Além disso, o Procon-SP salienta que o mesmo código condena a publicidade que revele desrespeito à dignidade da pessoa humana e à instituição da família.
“Assim, em todas as situações citadas, a [empresa] Autuada infringiu o artigo 37, parágrafo 2º da Lei 8.078/90 [Código de Defesa do Consumidor], por veicular publicidade abusiva, por ser discriminatória e incitar à violência ao satirizar homicídios de repercussão nacional e internacional”, ressalta o órgão estadual.
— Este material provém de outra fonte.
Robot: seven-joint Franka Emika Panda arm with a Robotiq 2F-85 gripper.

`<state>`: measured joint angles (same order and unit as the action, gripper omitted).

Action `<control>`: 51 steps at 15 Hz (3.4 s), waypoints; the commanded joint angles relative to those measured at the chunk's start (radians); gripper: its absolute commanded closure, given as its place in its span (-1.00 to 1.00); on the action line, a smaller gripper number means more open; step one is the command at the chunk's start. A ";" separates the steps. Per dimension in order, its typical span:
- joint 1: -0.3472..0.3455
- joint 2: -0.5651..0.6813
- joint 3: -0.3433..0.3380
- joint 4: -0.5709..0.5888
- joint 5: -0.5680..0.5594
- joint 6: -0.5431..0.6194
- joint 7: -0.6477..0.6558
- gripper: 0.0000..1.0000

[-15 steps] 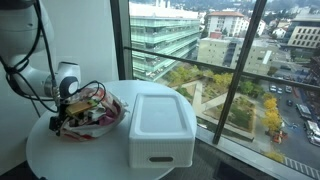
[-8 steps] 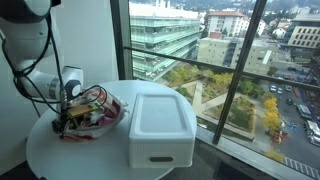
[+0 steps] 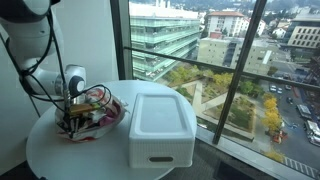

O trecho do Código de Defesa do Consumidor citado pela Fundação Procon-SP define que “é abusiva, dentre outras, a publicidade discriminatória de qualquer natureza, a que incite à violência, explore o medo ou a superstição, se aproveite da deficiência de julgamento e experiência da criança, desrespeita valores ambientais, ou que seja capaz de induzir o consumidor a se comportar de forma prejudicial ou perigosa à sua saúde ou segurança”.
Por fim, o Procon-SP considera que a frase relacionada ao uso de “máscara comunitária”, utilizada no contexto da pandemia da Covid-19, “pode induzir o consumidor a se comportar de forma prejudicial a si mesmo, infringindo com isso o artigo 37, parágrafo 2º da Lei 8.078/90, por veicular publicidade abusiva”.
O estabelecimento comercial tem um prazo de defesa de 15 dias e a pena aplicada pela Fundação Procon-SP ainda poderá ser atenuada ou agravada.